Une activité toute nouvelle pour Baden-Baden, qui jusqu’ici n’utilisait l’internet qu’avec parcimonie, et qui pèche encore par excès de prudence. En particulier ces concerts, sitôt diffusés en direct, ont disparu du site sans aucune possibilité d’accès différé ensuite. Une volonté délibérée, qui nous a été clairement réexposée au cours d’un échange avec le service de communication: «Nous voulons garder à ces concerts en direct un caractère aussi authentique que possible, en plein accord avec les artistes. Par analogie: un peu comme un feu de camp autour duquel on s’asseoit, moment chaleureux mais fugace, où le feu finit par s’éteindre! ». Intention louable, mais qui a beaucoup restreint l’auditoire de ces soirées, en fonction de la disponibilité de chacun à l’horaire fatidique, pas forcément pratique (20 heures 15), et aussi, tout simplement d’une concurrence parfois écrasante. Le samedi 20 février, le mini-récital d’Olga Peretyatko s’est ainsi retrouvé sur le même créneau horaire que la Salomé de la Scala de Milan dirigée par Riccardo Chailly et le concert en direct de l’Opéra de Munich dirigé par Kirill Petrenko. Situation inconfortable, qui a certainement nui à son audience, en l’absence de toute possibilité de rattrapage ensuite.

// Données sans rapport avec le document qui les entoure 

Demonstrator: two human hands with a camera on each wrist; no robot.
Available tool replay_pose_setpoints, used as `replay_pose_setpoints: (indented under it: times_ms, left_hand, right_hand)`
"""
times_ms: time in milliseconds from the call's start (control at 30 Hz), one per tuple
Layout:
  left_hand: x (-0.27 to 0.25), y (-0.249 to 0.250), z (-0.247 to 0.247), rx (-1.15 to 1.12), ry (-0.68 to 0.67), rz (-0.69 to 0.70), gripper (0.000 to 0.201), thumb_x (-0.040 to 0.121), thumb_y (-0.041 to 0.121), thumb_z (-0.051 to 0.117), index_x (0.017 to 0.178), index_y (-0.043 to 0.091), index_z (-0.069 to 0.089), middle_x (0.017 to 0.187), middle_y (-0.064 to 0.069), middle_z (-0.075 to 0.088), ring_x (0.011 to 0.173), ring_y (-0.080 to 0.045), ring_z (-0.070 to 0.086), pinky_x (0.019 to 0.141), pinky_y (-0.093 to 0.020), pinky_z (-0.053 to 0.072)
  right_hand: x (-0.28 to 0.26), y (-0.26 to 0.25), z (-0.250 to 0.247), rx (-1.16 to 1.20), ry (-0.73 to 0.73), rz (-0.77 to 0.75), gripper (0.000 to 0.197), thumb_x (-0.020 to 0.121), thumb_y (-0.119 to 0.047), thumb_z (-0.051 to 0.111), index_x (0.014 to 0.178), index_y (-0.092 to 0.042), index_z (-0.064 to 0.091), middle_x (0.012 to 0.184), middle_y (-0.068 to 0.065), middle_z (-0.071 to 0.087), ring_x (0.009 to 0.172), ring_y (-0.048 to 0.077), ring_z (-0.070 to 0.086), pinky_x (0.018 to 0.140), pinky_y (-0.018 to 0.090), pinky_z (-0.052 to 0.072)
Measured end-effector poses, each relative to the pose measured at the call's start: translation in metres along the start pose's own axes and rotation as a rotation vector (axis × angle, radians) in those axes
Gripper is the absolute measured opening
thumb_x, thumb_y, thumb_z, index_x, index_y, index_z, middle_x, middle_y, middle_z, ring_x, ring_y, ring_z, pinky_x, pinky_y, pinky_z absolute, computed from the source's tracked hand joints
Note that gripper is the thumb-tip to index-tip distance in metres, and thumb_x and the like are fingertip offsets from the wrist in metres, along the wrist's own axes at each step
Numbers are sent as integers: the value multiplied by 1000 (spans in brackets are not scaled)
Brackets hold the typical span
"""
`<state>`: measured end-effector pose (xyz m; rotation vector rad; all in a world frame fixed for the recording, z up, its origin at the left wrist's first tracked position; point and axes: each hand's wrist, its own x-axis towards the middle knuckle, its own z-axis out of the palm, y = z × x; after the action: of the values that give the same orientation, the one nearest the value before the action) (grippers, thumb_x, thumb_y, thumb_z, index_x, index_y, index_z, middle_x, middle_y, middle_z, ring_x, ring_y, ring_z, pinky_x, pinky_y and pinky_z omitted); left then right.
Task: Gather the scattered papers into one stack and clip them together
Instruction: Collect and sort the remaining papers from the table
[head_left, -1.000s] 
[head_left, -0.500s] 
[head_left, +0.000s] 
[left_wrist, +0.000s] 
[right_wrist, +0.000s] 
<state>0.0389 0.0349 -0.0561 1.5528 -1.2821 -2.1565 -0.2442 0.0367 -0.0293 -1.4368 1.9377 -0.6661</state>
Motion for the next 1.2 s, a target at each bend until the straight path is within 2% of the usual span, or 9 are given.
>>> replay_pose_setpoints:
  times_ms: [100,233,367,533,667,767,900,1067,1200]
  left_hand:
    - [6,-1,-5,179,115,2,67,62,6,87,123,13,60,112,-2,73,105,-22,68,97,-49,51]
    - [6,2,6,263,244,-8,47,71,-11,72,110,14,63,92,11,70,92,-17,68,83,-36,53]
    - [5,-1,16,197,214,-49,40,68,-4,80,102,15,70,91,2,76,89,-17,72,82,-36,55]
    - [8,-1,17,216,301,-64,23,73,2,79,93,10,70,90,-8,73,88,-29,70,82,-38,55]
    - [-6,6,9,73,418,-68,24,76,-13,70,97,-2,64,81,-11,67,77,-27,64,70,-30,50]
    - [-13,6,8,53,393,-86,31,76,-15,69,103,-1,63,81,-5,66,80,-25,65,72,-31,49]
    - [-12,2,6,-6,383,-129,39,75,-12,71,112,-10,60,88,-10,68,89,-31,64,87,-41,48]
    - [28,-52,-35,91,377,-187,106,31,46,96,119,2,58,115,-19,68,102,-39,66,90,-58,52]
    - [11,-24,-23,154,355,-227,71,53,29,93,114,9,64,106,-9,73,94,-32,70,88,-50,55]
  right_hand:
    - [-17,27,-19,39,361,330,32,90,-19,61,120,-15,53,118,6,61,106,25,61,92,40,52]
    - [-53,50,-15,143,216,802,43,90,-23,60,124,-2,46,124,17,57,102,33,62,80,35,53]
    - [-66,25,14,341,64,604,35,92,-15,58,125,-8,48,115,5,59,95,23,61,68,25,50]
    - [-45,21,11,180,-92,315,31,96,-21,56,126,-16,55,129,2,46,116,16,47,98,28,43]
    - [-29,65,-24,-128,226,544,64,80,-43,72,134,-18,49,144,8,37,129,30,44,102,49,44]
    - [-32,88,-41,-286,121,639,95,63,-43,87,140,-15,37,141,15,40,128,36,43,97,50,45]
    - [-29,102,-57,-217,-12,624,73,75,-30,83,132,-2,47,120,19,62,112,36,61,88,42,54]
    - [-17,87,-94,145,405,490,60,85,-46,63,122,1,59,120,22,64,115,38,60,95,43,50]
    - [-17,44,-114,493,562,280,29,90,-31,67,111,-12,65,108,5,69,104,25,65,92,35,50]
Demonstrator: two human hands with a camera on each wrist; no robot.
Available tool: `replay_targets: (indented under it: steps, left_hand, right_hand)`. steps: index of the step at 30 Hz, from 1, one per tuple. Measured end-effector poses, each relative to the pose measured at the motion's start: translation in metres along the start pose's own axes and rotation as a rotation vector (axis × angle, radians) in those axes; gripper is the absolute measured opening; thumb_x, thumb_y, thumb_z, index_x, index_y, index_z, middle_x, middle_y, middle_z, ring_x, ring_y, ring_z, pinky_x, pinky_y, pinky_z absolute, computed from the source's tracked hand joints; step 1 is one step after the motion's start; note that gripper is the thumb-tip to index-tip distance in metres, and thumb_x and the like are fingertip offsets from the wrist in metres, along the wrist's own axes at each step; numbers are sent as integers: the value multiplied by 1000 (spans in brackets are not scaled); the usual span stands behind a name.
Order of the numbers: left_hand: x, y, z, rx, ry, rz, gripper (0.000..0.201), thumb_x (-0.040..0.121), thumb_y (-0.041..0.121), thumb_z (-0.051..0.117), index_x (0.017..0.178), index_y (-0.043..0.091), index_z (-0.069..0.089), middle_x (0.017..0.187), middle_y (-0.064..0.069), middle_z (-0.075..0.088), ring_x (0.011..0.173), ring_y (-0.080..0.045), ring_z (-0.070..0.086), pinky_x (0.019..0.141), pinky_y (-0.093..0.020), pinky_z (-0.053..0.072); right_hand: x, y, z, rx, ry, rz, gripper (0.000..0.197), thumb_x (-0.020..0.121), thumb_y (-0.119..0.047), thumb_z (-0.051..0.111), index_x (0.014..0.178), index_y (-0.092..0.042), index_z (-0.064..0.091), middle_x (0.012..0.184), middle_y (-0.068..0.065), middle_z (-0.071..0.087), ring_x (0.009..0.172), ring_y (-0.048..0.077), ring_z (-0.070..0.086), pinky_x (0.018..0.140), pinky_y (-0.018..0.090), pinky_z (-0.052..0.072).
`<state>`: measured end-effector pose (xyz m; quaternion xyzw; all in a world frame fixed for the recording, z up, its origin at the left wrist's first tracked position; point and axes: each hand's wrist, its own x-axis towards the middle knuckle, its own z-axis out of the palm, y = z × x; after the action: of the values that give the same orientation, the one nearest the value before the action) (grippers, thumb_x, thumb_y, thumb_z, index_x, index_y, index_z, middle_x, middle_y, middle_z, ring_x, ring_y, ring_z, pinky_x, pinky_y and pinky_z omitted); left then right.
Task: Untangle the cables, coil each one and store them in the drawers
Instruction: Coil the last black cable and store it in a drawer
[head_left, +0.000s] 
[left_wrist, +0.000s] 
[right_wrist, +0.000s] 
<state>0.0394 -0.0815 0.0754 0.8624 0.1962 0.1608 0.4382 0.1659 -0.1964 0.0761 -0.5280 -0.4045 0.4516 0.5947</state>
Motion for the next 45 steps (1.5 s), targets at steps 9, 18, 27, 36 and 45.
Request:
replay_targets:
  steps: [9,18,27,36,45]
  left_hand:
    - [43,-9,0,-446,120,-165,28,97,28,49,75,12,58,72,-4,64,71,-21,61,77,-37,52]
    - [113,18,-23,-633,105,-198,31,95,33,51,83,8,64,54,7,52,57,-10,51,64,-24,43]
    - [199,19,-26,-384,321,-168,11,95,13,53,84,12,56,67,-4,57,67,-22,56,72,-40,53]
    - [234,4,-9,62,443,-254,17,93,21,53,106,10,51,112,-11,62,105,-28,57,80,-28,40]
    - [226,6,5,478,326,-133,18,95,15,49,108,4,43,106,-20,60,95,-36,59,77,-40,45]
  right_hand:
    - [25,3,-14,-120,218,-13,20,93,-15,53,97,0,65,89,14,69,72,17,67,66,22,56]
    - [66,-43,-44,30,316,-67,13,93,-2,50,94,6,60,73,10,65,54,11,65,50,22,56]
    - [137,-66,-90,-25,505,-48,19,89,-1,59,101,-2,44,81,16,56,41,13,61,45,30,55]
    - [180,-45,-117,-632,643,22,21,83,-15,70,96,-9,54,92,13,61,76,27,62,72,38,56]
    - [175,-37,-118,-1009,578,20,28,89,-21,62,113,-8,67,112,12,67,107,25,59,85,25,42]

Quatre soirées d’accès gratuit en tout, dont il ne nous a été dès lors possible de voir que les deux premières. Le 17 février, Christian Tetzlaff se lance dans une Sonate de Franck appuyée d’un archet généreux qui fait presque crisser des micros trop rapprochés. En tout cas une approche spontanée et vivante, belle occasion aussi de découvrir une jeune accompagnatrice bourrée de talent, Kiveli Dörken, 25 ans, d’une énergie et d’un naturel qui crèvent l’écran. Le lendemain, dans les Amours du poète de Schumann, Julian Prégardien répète la même prestation, à fleur de sentiments et pas toujours très confortable de souffle, que dans son récent enregistrement chez Alpha, toujours avec Eric le Sage au piano. Les deux autres soirées étaient prometteuses: un tout jeune quatuor à cordes, le vision string quartet (nom coquettement revendiqué sans majuscules), dans une originale programmation de cross-over, et le récital Mozart/Tchaïkovski d’Olga Peretyatko, Mais voilà, quand le feu est éteint, il est définitivement trop tard! Une règle dont on peut penser qu’à l’heure de la consommation numérique, elle s’impose totalement à contre-courant.


Expérience en tout cas ressentie comme suffisamment concluante par l’équipe du Festspielhaus pour reproposer une série de Hausfestspiele pendant le week-end de Pâques 2021, du 1er au 5 avril. Formule analogue de concerts courts en direct, avec des affiches à nouveau représentatives de l’élitisme artistique de la maison: le jeune duo de pianistes blonds Arthur et Lucas Jussen, les Sept paroles du Christ de Haydn par le Quatuor Marzona pour un Vendredi saint de rigueur, un Liederabend par Diana Damrau et Helmut Deutsch, et un concert de musique de chambre par des membres des Berliner Philharmoniker. Et cette fois, excellente nouvelle, la flamme sera entretenue un peu plus longtemps: quatre semaines d’accès différé possible sur différents sites...


Quant à l’abondante programmation du Festival de Pâques 2021, un espoir ténu demeure de pouvoir en reporter quelques éléments début mai: quatre concerts dont deux exécutions concertantes de Mazeppa avec sensiblement la même distribution que ce qui était annoncé. Mais toujours pas d’ouverture des guichets pour ces soirées. Les Berliner Philharmoniker sont libres, les chanteurs ont tous accepté ces nouvelles dates, mais seule certitude à Baden-Baden: pas de jauge minimale de 500 personnes autorisées dans la salle, pas de concerts de grand format possibles. Donc attentisme de rigueur, dans cette crise interminable où la ligne d’horizon recule inexorablement à mesure que l’on avance.